Ahí radica el mayor desafío de los latinoamericanos que emigran a Estados Unidos, la
renuencia a la asimilación de la cultura estadounidense, aunque es de esperar que la mayoría de sus descendientes no confronte este dilema por haber nacido en el lugar de adopción de los padres. Sin embargo, los que no pueden escapar de Venezuela, Cuba, México y otros países de la región (las masas que pueblan cerros, llanos, ciudades y favelas), permanecerán sujetos a la servidumbre de Estados que carecen de sistema judicial independiente, pluralismo político, centros de educación pública e industrias para equilibrar la exportación de materias primas. Por lo tanto, la experiencia apunta a una permanente repetición de esa cultura, con breves ciclos de democracia esporádica, contaminada por una corrupción crónica.

Este determinismo parece tener su origen en la cultura del colonialismo español heredada por los criollos engendrados por los segundones audaces pero chapuceros que colonizaron la región. Pedro Juan Navarro (Dictadores de América, 1936), plantea, por ejemplo, que con Simón Bolívar “desapareció el más grande Dictador de la América del Sur y su figura más enigmática.

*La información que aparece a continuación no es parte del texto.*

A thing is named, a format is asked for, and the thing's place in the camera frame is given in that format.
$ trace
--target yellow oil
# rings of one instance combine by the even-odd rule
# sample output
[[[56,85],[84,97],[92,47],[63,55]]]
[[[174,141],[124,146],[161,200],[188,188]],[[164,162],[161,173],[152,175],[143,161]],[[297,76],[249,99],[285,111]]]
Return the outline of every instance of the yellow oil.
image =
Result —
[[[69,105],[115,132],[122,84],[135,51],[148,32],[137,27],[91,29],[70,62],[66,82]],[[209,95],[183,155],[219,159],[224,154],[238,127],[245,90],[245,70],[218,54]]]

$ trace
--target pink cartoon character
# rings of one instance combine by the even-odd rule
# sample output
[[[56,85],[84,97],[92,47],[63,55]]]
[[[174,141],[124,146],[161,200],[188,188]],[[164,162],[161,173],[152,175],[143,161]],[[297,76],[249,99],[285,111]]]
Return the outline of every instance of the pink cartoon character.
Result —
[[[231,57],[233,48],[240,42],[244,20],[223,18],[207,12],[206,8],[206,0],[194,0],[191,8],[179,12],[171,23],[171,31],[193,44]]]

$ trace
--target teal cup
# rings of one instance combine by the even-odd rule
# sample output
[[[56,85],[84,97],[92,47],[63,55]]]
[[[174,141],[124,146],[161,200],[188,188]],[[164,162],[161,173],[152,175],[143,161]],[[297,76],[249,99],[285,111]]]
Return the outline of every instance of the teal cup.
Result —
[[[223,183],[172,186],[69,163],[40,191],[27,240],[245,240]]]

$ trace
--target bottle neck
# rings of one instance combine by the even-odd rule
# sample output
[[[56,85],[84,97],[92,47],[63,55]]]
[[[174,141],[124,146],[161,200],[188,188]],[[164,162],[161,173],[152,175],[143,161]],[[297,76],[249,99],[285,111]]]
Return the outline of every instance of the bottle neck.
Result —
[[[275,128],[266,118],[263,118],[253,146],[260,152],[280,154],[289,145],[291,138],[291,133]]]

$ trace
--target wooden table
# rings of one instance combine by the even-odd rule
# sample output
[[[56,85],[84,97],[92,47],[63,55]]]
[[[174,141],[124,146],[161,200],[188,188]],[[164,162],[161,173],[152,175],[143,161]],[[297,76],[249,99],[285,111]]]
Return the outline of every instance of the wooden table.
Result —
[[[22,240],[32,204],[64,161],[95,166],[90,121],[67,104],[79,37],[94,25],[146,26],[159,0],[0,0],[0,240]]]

Se ha hecho de Bolívar el símbolo del hombre de estado republicano, cuando es evidente que el soñó toda su vida con una dictadura imperial de vastas tierras remotas”.

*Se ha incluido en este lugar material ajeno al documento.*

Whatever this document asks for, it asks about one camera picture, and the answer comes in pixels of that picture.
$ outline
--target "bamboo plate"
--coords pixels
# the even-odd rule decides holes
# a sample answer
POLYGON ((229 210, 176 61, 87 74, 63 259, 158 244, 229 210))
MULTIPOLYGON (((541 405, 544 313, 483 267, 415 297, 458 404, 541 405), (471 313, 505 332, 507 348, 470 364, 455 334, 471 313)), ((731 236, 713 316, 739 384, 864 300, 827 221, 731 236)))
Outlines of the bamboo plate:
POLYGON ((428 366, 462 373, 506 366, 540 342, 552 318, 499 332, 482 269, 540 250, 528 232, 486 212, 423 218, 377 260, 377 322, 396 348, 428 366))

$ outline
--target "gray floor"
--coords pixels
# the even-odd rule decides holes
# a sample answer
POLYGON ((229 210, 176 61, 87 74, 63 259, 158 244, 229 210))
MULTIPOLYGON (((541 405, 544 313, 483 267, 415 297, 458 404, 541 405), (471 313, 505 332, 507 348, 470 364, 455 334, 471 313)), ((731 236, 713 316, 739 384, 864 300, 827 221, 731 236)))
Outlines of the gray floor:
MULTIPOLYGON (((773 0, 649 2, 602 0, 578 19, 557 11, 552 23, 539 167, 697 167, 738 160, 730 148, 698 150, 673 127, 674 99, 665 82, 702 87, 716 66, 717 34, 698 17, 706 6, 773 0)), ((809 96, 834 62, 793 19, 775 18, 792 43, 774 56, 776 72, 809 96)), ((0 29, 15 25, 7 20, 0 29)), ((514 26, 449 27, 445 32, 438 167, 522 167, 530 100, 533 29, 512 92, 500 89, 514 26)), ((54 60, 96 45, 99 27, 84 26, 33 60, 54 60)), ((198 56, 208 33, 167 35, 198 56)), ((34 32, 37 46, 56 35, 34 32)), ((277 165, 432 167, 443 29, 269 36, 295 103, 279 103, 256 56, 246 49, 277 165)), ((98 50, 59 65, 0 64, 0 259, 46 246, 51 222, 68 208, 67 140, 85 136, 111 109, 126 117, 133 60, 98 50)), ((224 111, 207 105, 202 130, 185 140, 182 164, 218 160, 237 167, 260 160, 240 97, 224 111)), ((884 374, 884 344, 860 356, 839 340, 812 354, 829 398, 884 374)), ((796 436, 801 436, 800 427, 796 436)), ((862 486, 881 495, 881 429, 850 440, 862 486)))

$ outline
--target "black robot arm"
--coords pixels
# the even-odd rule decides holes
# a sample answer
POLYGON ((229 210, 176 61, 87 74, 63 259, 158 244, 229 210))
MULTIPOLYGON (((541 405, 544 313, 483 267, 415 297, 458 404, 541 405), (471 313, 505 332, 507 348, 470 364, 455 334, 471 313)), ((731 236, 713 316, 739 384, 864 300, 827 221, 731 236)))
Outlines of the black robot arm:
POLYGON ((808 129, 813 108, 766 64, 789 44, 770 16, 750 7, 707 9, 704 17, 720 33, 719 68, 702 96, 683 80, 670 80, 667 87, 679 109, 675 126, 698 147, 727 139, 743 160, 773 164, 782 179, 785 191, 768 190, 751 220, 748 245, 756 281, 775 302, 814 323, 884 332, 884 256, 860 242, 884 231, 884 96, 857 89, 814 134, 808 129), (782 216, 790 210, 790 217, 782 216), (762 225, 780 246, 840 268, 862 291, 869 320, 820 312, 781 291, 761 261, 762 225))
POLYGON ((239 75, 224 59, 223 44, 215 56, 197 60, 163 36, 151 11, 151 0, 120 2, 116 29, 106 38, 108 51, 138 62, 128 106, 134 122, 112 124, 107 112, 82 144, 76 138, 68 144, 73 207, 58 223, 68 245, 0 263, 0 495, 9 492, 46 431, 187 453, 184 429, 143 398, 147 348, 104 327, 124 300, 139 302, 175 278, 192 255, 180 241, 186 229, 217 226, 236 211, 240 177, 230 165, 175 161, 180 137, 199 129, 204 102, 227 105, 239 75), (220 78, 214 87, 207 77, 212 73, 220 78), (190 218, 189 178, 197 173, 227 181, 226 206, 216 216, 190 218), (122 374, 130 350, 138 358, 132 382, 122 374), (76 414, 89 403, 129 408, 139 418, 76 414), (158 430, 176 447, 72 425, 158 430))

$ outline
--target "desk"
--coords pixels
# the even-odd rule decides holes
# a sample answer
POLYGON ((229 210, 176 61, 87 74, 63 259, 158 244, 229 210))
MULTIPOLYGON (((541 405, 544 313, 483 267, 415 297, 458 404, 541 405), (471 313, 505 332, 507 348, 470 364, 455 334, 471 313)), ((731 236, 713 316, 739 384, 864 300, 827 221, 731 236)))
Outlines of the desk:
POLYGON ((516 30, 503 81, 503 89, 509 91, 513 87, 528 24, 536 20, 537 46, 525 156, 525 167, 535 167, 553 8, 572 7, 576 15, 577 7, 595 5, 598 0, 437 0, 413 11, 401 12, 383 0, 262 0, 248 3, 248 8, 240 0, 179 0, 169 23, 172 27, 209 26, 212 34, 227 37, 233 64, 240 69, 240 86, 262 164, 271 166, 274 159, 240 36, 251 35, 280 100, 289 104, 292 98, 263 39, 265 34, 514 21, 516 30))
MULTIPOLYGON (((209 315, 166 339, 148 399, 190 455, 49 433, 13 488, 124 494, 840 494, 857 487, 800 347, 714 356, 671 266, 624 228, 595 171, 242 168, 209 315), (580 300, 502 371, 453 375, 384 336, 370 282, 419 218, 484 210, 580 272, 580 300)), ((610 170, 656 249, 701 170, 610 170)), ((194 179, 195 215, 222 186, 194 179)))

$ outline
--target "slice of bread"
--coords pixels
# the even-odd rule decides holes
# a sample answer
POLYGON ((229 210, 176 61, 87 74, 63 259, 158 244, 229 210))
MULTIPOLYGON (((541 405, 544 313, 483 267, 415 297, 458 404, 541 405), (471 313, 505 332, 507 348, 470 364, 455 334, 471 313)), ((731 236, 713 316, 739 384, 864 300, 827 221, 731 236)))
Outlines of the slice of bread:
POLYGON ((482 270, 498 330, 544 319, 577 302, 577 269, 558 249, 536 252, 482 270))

Bolívar define la democracia como “un estado de cosas tan débil que el menor obstáculo la derrumba y la arruina”. Para él, democracia y libertad no eran conceptos equivalentes o complementarios sino antagónicos, porque “el gobierno democrático absoluto es tan tiránico como el despotismo”. Bolívar remata este razonamiento con la necesidad de garantizar el continuismo político, porque “no debe dejarse todo al azar y a la aventura de las elecciones”.

Las ideas vertidas por Bolívar en la Constitución de Bolivia pertenecen a otra época, un criterio que no se debe extrapolar al chavismo, pero no obstante sugiere que El Libertador luchó por la independencia no por la democracia o la libertad de los países que liberó del yugo español, opinión compartida por veteranos de la guerra de independencia de Cuba, según relata en sus memorias Orestes Ferrara (Una mirada sobre tres siglos, 1975). ¿Cuál podría ser la actualidad de este argumento?

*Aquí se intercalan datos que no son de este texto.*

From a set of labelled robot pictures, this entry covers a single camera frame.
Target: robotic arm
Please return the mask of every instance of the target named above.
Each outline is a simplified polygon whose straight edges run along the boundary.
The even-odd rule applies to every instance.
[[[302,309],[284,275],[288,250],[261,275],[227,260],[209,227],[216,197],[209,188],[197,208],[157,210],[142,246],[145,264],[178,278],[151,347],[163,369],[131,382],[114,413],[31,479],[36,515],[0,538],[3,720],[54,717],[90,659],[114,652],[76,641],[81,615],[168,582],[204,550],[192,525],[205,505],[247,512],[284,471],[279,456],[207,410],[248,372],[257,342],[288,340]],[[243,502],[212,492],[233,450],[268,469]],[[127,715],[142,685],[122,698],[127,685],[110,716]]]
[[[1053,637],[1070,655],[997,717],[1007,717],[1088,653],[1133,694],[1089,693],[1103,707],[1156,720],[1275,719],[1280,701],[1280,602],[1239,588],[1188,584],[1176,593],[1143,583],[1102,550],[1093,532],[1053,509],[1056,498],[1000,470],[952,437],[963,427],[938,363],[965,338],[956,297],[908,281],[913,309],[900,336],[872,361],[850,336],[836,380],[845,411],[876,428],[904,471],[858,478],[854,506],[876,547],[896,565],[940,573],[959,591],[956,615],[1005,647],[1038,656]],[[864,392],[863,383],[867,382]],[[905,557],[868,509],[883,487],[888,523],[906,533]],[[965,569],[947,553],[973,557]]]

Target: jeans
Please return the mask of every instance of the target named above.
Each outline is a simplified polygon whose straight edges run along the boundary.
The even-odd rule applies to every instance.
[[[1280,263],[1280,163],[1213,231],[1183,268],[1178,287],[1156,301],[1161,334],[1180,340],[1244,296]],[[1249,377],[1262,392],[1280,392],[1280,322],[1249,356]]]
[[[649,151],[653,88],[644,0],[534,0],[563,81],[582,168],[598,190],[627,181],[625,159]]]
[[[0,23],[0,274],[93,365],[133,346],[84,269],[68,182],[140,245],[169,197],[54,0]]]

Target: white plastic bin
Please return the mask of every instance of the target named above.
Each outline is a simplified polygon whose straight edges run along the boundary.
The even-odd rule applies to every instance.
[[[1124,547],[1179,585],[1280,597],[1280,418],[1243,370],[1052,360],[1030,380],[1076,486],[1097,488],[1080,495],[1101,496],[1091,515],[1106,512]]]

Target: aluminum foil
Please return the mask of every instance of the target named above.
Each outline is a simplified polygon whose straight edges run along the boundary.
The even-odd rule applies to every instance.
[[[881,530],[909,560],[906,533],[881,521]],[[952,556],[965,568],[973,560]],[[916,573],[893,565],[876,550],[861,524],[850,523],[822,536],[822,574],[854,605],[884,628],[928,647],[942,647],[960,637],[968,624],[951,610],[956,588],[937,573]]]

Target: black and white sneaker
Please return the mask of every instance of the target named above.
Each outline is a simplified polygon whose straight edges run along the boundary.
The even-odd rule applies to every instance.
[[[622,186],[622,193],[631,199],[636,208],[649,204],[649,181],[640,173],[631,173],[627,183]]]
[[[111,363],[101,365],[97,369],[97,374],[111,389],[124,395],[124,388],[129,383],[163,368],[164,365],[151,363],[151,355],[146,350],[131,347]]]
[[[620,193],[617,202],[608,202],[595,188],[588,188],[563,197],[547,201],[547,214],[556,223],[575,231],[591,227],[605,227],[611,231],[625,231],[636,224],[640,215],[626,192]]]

La integración de América Latina, concebida por Bolívar como La Gran Colombia y propugnada ahora por la revolución bolivariana encabezada originalmente por Hugo Chávez y dirigida por Fidel Castro, no puede concretarse sin la adhesión de Colombia al denominado Socialismo del Siglo XXI. La coreografía histórica de este disparate floreció en el llamado manicomio castrista. Así como el castrismo sostiene que José Martí es el autor intelectual del absolutismo político que rige en la isla, la revolución bolivariana esgrime los conceptos antidemocráticos de Bolívar como justificación de su permanencia en el poder.

Es lamentable que gente sin escrúpulos apele a pasajes históricos fuera de contexto empañando todo lo bueno que nos legaron El Libertador y El Apóstol, pero más deplorable aún es que el ex presidente de Estados Unidos, Barack Obama, se haya prestado a respaldar las negociaciones de paz con las FARC, trampa diplomática diseñada en Cuba para incorporar a su imperial proyecto caribeño la Casa de Nariño.
No hay regreso, la cultura se repite.